The Green500 and Top 500 lists have plenty of machines in common, but given that they are based on different metrics, there are lots of machines that make it onto one list that do not make it onto the other. For example, there are experimental machines in academia and research institutions that don't have enough performance to make the Top 500, and there are machines with enough aggregate oomph to make the Top 500, but guzzle electricity like a drunken sailor.
At the top of the Green500 list are two prototype BlueGene/Q machines that IBM is testing before it installs the 20 teraflops "Sequoia" supercomputer at the US Department of Energy's Lawrence Livermore Laboratory next year. (Argonne National Laboratory has also recently inked a deal to get a 10 petaflops BlueGene/Q box.)
The number one machine, humming away at the TJ Watson Research Center in upstate New York, is based on a 16-core PowerPC processor called the PowerBCQ that's running at 1.6GHz and delivering 12.8 gigaflops of oomph per chip. With 8,192 cores, this machine has a peak theoretical performance of 104.86 teraflops – it delivered 85.9 teraflops on a recent run of the Linpack Fortran benchmark test to earn its 109th position on the Top 500 rankings.

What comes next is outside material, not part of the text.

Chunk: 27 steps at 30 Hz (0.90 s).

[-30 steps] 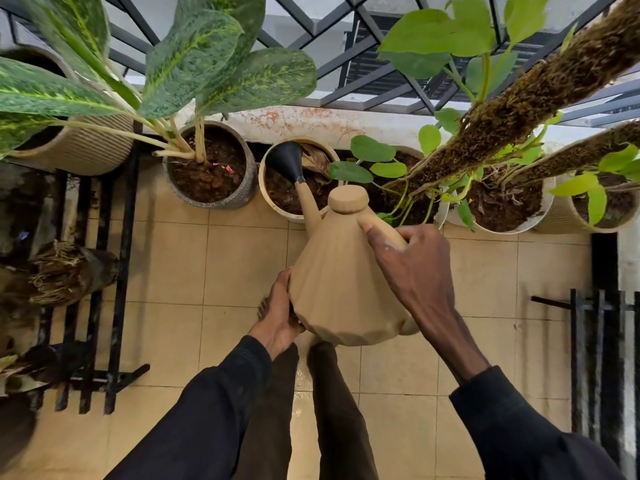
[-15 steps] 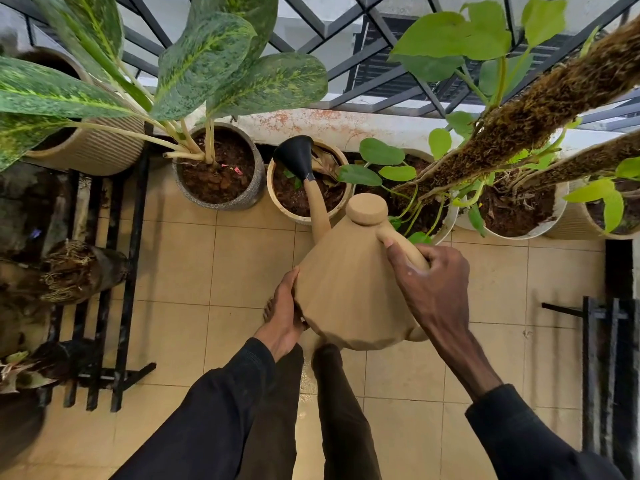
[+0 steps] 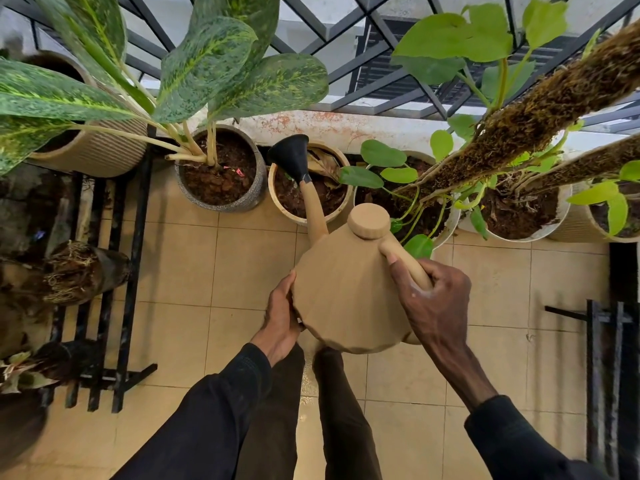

This BlueGene/Q prototype consumed 40.95 kilowatts, yielding 2,097.2 megaflops per watt. For whatever reason, a second prototype of the BlueGene/Q hardware from last year – perhaps with a different software stack or different interconnect or both? – was also run with 8,192 of the same Power cores but was only able to hit 65.4 teraflops while consuming 38.8 kilowatts. While that efficiency was far lower, it was good enough for the first prototype to rank second on the Green500 list, at 1,684 megaflops per watt.
The Sequoia 20 petaflopper, which will have 1.6 million cores, should be impressively green if IBM can scale up whatever the trick was in it second BlueGene/Q prototype. It so, Sequoia will suck down 5.6 megawatts instead of the 7.4 megawatts it'd need if based on the first BlueGene/Q prototype.
Enter the hybrids
After the Power-based prototypes topping the Green500 list comes a machine based on server processors and server-class GPU coprocessors. The University of Nagasaki built a hybrid cluster called DEGIMA with Intel Core i5 processors matched to ATI Radeon graphics controllers, with "server" nodes linked together with 40Gb/sec InfiniBand switches.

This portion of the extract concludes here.